Ludwig Hasler (78 ans) a grandi à Beromünster (LU). Il a étudié la philosophie, la physique et le grec ancien, puis a travaillé comme journaliste et professeur de philosophie à l’université. Aujourd’hui, Ludwig Hasler se consacre essentiellement à son activité de conférencier. Il écrit également des chroniques, des essais et des livres, comme «Für ein Alter, das noch was vorhat» (2019) ou «Jung & alt» (2022) en collaboration avec Samantha Zaugg. Ludwig Hasler vit à Zollikon (ZH), est marié et a déjà un arrière-petit-fils.

Vous écrivez en alternance avec Samantha Zaugg, qui a 50 ans de moins que vous, une chronique sur des thèmes qui séparent ou unissent les générations. Est-ce que ce dialogue par-delà deux générations fonctionne?
Plus ou moins, ça dépend. L’essentiel est de rester en contact. Car si nous, les vieux, voulons rester des acteurs de la société, nous devons absolument nous entendre avec les acteurs principaux, c’est-à-dire les jeunes. Les jeunes sont l’édition la plus actuelle de l’humanité, ils vont bientôt prendre le contrôle du monde, avec quelques idées plus intelligentes, espérons-le. Nous, les vieux, devrions les soutenir dans cette démarche, prendre leurs craintes au sérieux, et sans leur donner de leçons. Samantha et moi ne nous connaissions pas du tout au début. Nous pouvions donc écrire de manière très directe, et nous surprendre à faire preuve de toutes sortes de préjugés. Nous n’avons pas besoin de nous comprendre à tout prix, il est intéressant de voir où nous passons à côté l’un de l’autre. En tout cas, la correspondance se fait d’elle-même, nous n’avons jamais eu à chercher désespérément des sujets.

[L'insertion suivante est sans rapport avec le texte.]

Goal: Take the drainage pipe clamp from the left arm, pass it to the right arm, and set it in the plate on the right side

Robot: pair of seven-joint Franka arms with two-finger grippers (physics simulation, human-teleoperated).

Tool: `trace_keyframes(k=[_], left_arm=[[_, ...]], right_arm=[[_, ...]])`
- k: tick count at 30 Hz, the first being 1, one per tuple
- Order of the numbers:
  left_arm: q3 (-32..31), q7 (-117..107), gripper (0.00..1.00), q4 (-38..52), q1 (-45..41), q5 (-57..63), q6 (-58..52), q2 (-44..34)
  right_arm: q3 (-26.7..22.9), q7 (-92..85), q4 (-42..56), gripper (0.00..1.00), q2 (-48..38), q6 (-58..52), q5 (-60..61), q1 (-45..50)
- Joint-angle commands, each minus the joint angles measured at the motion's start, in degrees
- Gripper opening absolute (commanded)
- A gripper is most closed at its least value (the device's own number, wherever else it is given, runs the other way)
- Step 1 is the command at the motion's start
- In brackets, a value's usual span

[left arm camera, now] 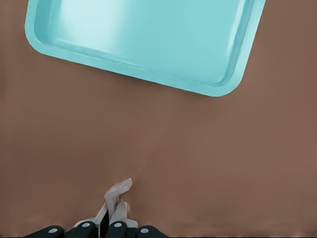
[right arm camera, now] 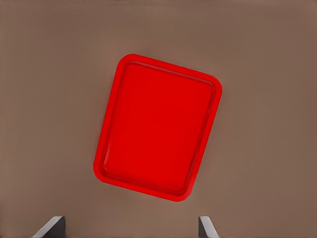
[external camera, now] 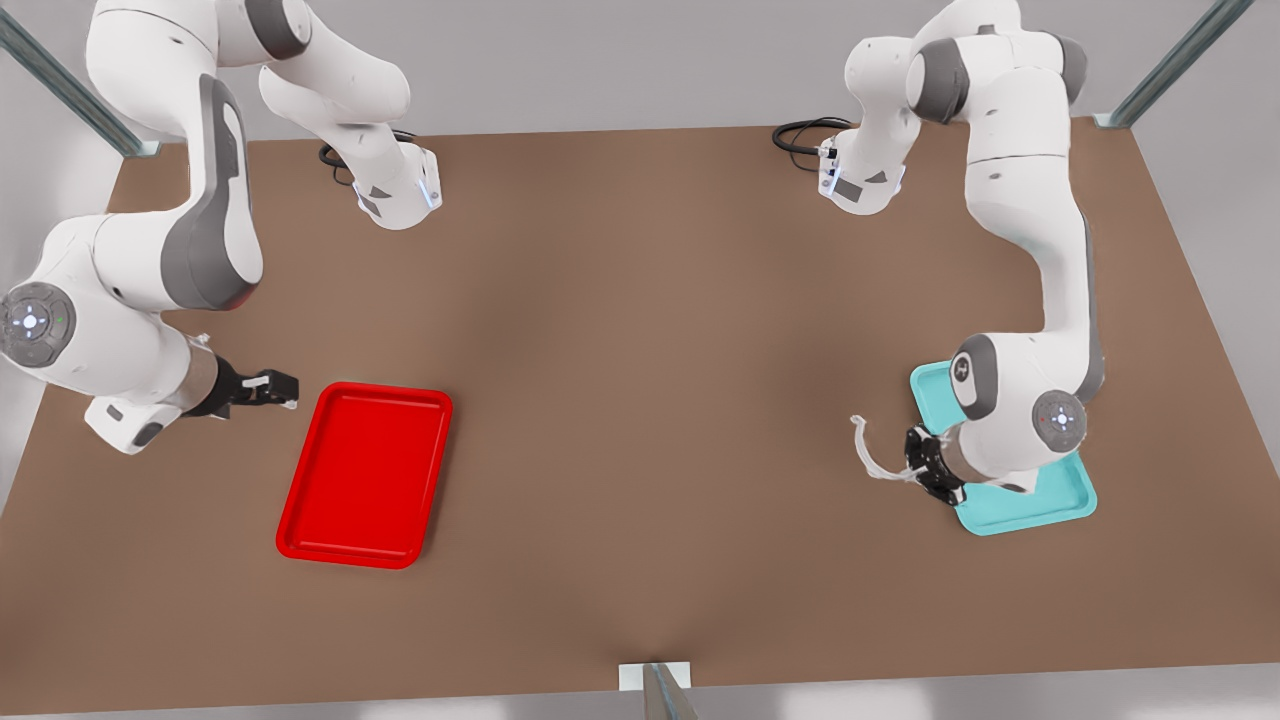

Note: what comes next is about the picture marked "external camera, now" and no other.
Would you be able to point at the silver frame post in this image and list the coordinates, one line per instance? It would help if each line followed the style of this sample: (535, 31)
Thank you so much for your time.
(1170, 65)
(662, 690)
(70, 85)

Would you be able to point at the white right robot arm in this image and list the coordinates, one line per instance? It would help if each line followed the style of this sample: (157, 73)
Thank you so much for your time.
(120, 290)

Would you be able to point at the red rectangular tray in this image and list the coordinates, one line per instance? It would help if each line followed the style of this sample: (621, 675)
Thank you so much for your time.
(366, 474)

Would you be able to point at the translucent white drainage pipe clamp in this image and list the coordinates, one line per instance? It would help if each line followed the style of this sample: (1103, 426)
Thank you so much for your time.
(868, 452)

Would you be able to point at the turquoise rectangular tray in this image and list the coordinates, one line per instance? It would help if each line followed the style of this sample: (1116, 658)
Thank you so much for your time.
(1040, 500)

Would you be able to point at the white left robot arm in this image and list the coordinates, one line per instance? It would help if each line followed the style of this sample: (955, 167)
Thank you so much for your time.
(1030, 200)

En tant que philosophe, vous revendiquez un certain pouvoir d’interprétation. En revanche, en tant que vieil homme blanc, il faut se résigner à voir son importance et sa considération diminuer. Vous êtes-vous résigné à cette situation ou la combattez-vous avec vos livres, vos essais et vos conférences?
Un pouvoir d’interprétation? Je n’en revendique aucun, et c’est sans doute pour cela que j’arrive à atteindre certaines personnes. Je suis d’accord avec Socrate. Philosopher ne consiste pas à bourrer les gens de sagesse. Philosopher est l’art de la maïeutique. Les gens qui m’écoutent ne sont pas plus stupides que moi, mais ils n’ont pas encore réussi à faire sortir d’eux-mêmes ce qu’ils savent sans le savoir. Je me propose de les aider à accoucher de ce savoir. Beaucoup disent ensuite qu’en écoutant, leur cerveau s’est tout de suite mis en marche.

Samantha Zaugg, de 50 ans votre cadette, comme je l’ai déjà dit, se livre à de belles réparties dans la correspondance et vous met à mal. Elle affirme également que les «vieux hommes blancs» sont incapables d’encaisser les critiques. Avez-vous appris à accepter cette insolence juvénile?
Elle est l’apanage des jeunes. Par exemple, j’ai trouvé drôle que Samantha me fasse remarquer que nous, les vieux, faisions une histoire ridicule autour du vin rouge. C’est possible, oui. Un tel regard neuf peut décontenancer, évidemment, mais il peut aussi nous libérer de contraintes bien ancrées. Le blocage entre jeunes et vieux naît généralement des clichés. Nous, les vieux, vivons avec la fière conscience d’avoir travaillé à la prospérité que les jeunes reçoivent en cadeau. Au fond de nous, nous attendons de la gratitude. Et nous nous en prenons plein la figure. Ce n’est pas que les jeunes n’aiment pas la prospérité; seulement, ils voient aussi les côtés sordides que nous, les anciens, avons généralement réussi à ignorer. Nous devons passer par ces adaptations si nous ne voulons pas nous aliéner complètement, et si nous ne voulons pas perdre la cohésion sociale.